Il 20 ottobre prossimo comincerà a Taranto il processo Ambiente svenduto, in cui sono imputati non solo i Riva e i massimi dirigenti del più grande stabilimento siderurgico italiano, l’Ilva, ma anche i rappresentanti politici e istituzionali che negli ultimi anni, secondo la procura, non si sono opposti al disastro ambientale.

Tra questi, è stato rinviato a giudizio anche l’ex presidente della regione Puglia Nichi Vendola. Secondo la procura, avrebbe fatto pressioni su Giorgio Assennato, direttore dell’Arpa (Agenzia regionale per la protezione ambientale), affinché ammorbidisse la sua linea di intervento contro il colosso industriale.

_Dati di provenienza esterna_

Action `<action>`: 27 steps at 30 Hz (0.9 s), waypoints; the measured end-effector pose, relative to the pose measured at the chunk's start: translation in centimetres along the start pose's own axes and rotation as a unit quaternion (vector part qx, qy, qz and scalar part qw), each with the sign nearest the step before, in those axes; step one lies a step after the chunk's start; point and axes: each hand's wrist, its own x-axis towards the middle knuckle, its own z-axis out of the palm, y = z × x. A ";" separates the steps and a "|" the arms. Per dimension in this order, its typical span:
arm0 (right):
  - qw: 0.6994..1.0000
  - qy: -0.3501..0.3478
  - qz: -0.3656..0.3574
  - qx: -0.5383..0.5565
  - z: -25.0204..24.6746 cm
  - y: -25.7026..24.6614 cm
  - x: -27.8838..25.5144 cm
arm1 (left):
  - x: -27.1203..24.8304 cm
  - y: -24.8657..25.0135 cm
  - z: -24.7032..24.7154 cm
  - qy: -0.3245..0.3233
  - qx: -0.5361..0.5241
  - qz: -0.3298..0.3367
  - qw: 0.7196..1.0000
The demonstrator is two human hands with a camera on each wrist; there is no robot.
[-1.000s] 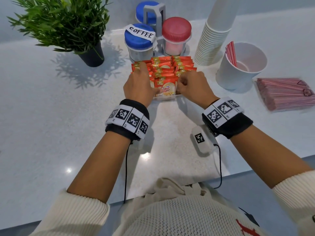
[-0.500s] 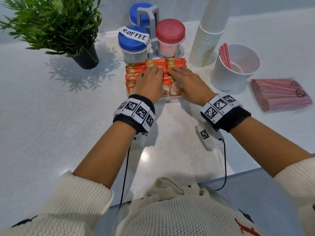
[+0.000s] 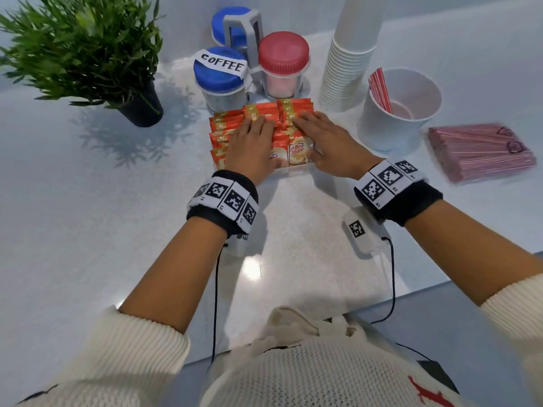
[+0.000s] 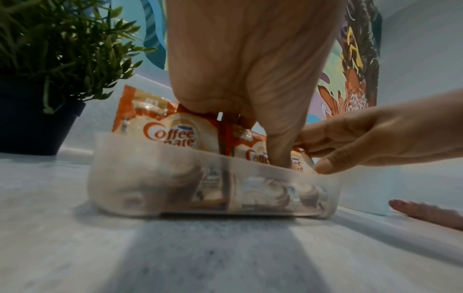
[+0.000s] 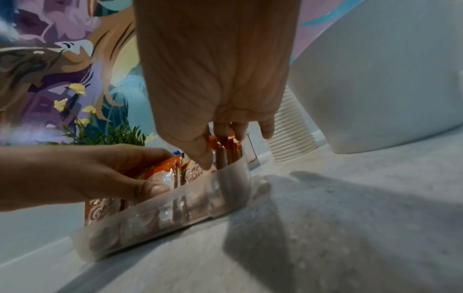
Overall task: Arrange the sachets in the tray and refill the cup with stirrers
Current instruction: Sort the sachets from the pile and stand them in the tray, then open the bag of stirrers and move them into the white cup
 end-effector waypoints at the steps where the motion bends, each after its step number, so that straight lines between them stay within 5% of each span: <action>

Respingendo tale accusa Vendola ha sempre sostenuto di essere stato invece il presidente della prima giunta regionale che ha varato delle leggi ambientali innovative e ha provato a porre dei paletti alla produzione inquinante, nonostante sia stato eretto intorno all’Ilva un muro di gomma da parte dei governi nazionali.

Sarà un processo presumibilmente molto lungo, come già molto lunga è stata la fase preliminare che si è conclusa con le richieste di rinvio a giudizio.

L’inquinamento è l’altra faccia della medaglia della distorsione delle relazioni di lavoro sotto gli altiforni

Al di là dei risvolti politici, il filone centrale del processo riguarderà però un modo di produrre acciaio che si è fatto sistema impenetrabile, accettando come conseguenze il disastro ambientale, l’aumento netto dei tumori in tutta la città, l’avvelenamento del cibo, della terra, delle falde acquifere.

Spirito coloniale

E riguarderà anche i cosiddetti fiduciari, cioè i massimi dirigenti di una “struttura ombra” messa in piedi dai Riva con il compito di controllare dall’interno i dipendenti e l’intero stabilimento. I “fiduciari”, vero anello di congiunzione tra i Riva e la fabbrica, non figuravano nell’elenco ufficiale dei dirigenti, benché il loro potere fosse di fatto molto maggiore di quello di qualsiasi quadro.

E ciò dimostra con quale miscuglio di spirito coloniale e senso di extraterritorialità sia stato edificato il sistema Riva a partire dalla metà degli anni novanta. L’inquinamento all’esterno è stato da sempre l’altra faccia della medaglia della distorsione delle relazioni di lavoro sotto gli altiforni.

Parallelamente al maxiprocesso, la vicenda Ilva sembra comunque essere giunta a un bivio decisivo: o si completano tutte le misure di ammodernamento degli impianti, annunciate dal governo e dalla struttura commissariale creata appositamente per dirigere questa fase, o l’intreccio tra non interventi, perdita di quote di mercato, assenza di una reale bonifica, incertezze lavorative diventerà nuovamente esplosiva.

Un enorme grattacapo

Due sembrano essere però le principali incognite sull’attuazione del piano del governo. La prima riguarda il reperimento dei fondi necessari per attuare i lavori di “ambientalizzazione”. Il governo dispone di 400 milioni di euro, ma mancano ancora 1,2 miliardi di euro necessari per avviare i lavori più importanti, come la copertura dei parchi minerali (finora il minerale, a Taranto, è sempre stato tenuto per ettari e ettari all’area aperta, a ridosso del quartiere Tamburi).

Gli 1,2 miliardi su cui conta il governo sono quelli sequestrati ai Riva dal tribunale di Milano in un processo per truffa ai danni dello stato. Quei soldi risultano però ancora bloccati in un conto in Svizzera; su di essi pende un ricorso della famiglia che ha sospeso le procedure di trasferimento, e pertanto non si sa ancora quando potranno essere utilizzabili.

Dovrebbero allora intervenire i nuovi colossi mondiali dell’acciaio, come gli indiano-lussemburghesi dell’ArcelorMittal. Ma questi, dopo aver mostrato un interesse iniziale, si sono dimostrati ultimamente molto più freddi. Dal momento che vorrebbero intervenire solo dopo che il governo italiano avrà già ultimato tutti i lavori di trasformazione degli impianti, giudicano ancora il caso Ilva un enorme grattacapo.